La question centrale de la liberté humaine et de sa responsabilité vis-à-vis de Dieu est notamment développée dans un chapitre entier (livre V, chapitre 5) intitulé "Le Grand Inquisiteur". Celui-ci relate une rencontre en Espagne, à la Renaissance, entre un haut dignitaire de l'Inquisition espagnole et Jésus, le premier reprochant au second sa venue, qui vient "déranger" l'Église. Ce récit raconté par Ivan à son frère Aliocha, expose la thèse selon laquelle Jésus, en résistant à la tentation de la puissance, et laissant ainsi l'homme libre de choisir de croire ou non, s'est trompé sur la nature humaine et a rendu l'homme malheureux. En effet, selon lui, l'homme n'est pas un Dieu, et c'est pour cela qu'il ne déteste rien de plus que la liberté. L'évêque du récit représente l'Église toute-puissante qui a continué l'œuvre du Christ mais en la dévoyant, c'est-à-dire en reprenant cette liberté à l'homme qui, selon lui, s'en trouve bien plus heureux.

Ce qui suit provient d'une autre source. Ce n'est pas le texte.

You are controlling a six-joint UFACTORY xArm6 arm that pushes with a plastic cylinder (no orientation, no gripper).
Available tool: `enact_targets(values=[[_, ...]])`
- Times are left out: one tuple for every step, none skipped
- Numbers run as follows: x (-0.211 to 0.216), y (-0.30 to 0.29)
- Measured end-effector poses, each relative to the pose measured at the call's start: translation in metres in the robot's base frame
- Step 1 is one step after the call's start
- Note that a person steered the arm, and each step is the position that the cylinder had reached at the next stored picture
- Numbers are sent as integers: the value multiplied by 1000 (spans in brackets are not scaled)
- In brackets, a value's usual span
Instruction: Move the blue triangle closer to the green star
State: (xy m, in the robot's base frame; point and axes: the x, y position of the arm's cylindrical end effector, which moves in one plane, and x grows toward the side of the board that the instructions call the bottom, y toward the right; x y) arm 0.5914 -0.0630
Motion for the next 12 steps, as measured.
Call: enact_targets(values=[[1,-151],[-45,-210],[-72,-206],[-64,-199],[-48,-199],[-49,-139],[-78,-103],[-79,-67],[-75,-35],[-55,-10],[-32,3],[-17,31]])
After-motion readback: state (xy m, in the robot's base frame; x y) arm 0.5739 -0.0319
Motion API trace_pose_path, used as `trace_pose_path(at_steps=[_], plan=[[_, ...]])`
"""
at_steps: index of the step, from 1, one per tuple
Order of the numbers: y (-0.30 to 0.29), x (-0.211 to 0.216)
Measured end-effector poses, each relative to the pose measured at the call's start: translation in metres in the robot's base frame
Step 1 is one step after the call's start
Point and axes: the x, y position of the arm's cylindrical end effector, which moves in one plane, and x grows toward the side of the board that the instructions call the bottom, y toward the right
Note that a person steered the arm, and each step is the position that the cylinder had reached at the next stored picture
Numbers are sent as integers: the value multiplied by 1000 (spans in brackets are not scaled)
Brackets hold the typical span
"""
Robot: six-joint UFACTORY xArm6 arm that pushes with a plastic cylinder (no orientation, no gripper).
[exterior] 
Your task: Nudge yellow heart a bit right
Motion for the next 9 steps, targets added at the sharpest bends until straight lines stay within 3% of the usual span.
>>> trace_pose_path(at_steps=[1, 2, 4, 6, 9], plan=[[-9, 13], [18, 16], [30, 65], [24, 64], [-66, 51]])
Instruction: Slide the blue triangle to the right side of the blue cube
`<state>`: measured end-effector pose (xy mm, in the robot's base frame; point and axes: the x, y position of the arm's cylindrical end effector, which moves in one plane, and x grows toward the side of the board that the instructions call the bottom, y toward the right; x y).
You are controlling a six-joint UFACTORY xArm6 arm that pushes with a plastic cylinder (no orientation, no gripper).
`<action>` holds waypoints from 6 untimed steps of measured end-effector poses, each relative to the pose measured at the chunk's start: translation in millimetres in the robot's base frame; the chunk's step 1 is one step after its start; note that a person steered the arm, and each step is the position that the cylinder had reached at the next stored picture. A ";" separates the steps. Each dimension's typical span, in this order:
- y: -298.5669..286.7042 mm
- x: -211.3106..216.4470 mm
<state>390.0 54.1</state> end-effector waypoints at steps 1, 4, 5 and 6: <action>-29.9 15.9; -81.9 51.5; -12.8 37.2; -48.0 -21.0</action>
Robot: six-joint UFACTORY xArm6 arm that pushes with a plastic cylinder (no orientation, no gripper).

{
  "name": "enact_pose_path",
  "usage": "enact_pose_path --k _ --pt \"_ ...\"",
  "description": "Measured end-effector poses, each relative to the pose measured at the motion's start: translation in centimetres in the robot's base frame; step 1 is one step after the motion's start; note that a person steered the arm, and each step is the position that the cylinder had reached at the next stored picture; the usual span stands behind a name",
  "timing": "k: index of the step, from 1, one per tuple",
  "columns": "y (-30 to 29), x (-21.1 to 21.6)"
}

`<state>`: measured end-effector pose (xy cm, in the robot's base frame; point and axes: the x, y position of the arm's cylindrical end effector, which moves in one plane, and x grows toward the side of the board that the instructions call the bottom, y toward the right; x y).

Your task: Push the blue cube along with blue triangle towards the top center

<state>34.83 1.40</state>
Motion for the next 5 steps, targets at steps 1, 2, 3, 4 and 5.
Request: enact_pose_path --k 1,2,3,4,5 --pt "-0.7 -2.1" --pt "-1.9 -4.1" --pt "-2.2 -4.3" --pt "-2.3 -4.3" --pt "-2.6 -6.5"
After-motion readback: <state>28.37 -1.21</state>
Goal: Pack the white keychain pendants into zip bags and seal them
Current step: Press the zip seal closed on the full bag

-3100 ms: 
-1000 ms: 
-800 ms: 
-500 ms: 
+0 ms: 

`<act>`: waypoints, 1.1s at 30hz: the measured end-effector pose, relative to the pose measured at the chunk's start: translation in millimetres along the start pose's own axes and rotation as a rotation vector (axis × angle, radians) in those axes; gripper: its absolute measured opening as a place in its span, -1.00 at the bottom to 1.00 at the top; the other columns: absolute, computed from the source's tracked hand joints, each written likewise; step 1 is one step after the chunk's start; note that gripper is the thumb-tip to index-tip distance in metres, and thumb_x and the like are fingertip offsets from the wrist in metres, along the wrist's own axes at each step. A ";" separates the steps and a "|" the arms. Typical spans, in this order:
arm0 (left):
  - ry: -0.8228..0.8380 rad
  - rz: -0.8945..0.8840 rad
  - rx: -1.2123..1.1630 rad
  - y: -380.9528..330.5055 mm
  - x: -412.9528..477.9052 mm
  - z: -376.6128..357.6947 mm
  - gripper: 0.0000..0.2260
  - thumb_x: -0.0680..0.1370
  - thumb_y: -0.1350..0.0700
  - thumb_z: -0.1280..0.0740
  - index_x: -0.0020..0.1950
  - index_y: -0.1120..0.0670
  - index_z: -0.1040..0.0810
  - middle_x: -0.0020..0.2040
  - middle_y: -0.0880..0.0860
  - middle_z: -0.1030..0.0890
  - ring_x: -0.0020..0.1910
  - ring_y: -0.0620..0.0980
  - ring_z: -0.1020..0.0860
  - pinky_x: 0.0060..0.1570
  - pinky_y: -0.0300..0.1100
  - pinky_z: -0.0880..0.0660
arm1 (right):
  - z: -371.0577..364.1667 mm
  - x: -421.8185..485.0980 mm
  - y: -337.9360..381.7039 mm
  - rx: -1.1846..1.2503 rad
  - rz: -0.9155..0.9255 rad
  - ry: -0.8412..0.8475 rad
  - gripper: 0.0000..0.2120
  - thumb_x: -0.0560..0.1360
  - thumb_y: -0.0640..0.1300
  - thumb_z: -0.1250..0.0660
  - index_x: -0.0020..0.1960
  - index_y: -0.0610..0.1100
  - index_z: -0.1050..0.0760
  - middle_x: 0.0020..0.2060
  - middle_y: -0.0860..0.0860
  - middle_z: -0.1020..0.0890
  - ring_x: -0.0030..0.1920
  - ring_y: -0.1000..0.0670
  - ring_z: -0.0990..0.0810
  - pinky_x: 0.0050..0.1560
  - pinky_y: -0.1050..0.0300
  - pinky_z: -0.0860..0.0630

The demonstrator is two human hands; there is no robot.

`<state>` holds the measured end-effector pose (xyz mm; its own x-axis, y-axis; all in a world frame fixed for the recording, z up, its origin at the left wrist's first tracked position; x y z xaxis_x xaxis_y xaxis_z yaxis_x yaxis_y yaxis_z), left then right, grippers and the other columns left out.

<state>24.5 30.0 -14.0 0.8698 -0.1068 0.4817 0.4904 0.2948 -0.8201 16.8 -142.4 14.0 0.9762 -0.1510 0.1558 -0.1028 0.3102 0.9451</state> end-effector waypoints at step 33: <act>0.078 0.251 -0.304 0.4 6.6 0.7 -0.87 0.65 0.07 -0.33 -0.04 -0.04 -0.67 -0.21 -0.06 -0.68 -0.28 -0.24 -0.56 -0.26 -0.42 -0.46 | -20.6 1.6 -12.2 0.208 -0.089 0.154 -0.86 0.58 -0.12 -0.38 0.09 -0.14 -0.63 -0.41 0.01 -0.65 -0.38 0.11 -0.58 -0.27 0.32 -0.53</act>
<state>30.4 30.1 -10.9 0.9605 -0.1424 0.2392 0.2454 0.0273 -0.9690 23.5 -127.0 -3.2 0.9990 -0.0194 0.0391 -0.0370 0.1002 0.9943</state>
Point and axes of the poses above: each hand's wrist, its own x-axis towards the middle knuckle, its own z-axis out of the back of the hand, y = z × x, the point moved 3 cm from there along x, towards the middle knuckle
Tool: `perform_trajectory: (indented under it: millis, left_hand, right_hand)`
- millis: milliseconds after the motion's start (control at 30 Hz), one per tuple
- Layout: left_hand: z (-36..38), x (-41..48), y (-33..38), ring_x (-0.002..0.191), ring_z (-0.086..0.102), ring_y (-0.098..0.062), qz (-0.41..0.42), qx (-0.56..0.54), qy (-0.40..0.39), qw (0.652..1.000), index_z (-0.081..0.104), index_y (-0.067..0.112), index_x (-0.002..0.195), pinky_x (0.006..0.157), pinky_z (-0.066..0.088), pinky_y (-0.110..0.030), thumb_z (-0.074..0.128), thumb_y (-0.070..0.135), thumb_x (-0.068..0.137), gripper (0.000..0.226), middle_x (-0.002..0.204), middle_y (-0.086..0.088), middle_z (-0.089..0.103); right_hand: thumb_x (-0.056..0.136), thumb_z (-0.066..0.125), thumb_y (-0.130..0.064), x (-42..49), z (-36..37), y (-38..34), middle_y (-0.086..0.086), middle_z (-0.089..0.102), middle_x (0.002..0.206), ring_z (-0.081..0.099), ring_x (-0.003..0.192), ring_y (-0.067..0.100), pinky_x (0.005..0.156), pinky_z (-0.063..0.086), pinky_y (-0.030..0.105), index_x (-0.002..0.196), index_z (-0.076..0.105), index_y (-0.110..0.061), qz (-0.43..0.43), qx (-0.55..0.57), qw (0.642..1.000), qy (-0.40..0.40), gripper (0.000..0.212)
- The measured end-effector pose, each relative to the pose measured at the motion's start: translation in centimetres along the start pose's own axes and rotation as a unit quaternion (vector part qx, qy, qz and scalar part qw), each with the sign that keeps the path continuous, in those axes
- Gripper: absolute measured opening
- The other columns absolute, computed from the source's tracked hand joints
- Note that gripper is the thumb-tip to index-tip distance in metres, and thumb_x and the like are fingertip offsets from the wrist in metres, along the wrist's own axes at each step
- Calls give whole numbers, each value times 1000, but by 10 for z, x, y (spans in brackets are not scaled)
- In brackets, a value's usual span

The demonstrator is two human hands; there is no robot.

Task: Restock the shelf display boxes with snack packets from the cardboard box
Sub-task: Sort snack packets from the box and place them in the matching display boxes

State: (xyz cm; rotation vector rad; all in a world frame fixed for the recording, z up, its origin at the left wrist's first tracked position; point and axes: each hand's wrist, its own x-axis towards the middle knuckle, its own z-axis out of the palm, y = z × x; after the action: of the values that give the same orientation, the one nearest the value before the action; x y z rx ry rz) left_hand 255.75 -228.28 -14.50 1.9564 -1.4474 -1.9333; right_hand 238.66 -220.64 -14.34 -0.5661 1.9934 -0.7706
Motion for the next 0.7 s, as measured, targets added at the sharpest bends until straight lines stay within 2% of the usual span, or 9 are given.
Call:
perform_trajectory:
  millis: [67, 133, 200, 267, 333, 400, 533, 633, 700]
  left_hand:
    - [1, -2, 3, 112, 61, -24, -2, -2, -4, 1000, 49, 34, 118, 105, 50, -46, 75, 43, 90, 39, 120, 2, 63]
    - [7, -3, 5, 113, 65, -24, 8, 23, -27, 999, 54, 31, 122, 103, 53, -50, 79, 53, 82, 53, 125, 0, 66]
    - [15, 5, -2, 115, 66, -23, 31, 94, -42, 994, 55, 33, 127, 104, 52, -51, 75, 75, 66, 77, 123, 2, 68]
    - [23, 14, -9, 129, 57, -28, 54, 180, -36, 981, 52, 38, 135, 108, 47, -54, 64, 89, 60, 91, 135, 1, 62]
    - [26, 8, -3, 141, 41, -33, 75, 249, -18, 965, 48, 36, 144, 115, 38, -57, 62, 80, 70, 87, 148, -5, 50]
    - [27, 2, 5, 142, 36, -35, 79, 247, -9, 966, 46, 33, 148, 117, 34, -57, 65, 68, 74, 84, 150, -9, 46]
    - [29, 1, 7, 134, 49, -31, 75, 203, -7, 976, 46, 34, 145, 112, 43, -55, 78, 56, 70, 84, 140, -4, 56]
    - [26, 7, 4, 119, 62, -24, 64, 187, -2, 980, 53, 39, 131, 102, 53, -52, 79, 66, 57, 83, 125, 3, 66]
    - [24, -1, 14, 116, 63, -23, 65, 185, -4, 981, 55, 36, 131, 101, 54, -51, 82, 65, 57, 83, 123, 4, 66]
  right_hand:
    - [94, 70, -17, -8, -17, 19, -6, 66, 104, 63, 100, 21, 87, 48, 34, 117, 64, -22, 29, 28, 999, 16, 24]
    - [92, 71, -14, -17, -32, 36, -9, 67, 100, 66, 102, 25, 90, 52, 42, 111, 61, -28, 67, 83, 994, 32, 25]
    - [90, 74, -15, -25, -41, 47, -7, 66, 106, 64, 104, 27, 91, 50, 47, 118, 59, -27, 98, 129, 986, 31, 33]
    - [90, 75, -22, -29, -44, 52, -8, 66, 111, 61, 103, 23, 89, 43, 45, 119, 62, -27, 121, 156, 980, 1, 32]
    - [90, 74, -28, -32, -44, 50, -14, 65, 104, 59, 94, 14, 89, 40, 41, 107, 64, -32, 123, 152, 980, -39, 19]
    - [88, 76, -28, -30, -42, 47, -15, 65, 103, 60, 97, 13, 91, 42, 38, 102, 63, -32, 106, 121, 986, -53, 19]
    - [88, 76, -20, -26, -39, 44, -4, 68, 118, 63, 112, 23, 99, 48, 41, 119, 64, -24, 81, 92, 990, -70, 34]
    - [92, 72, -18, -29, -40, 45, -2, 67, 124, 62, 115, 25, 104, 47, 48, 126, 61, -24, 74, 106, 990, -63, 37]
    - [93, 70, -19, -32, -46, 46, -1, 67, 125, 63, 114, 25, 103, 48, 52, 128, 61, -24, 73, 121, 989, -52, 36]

Le roman permet ainsi au grand écrivain russe de développer sa conception de l'âme humaine à travers l'opposition entre les personnages athées (principalement Ivan, mais aussi Kolia Krassotkine - au moins au début - et Rakitine) et ceux qui croient pieusement (Aliocha, Zosime). Tout le raisonnement des premiers se termine par la conclusion que Dieu n’existant pas, il s'ensuit que l'homme est livré à lui-même. Il n'y a plus de morale et chacun peut se comporter comme il l'entend, puisqu'il devient lui-même Dieu. Pour Dostoïevski, le scepticisme d'Ivan ainsi que le matérialisme socialiste sont à condamner. En effet, le socialisme censé satisfaire les besoins et le bien-être de l'humanité entraîne en fait une insatisfaction constante (l'homme est tenté d'obtenir toujours plus que ce qu'il a). Cette perversion se retrouve chez des personnages violents comme Fiodor Karamazov, qui sombre dans l'alcoolisme et le désir sexuel. Au contraire, seul un retour à Dieu peut sauver l'humanité : Aliocha incarne cet espoir face à ses frères dépravés. Ivan est donc le contradicteur de la pensée de Dostoïevski qui, lui, ne voit le salut que dans le Christ et l'Église orthodoxe. Pour l'auteur, il existe bien un espoir de rédemption pour l'humanité.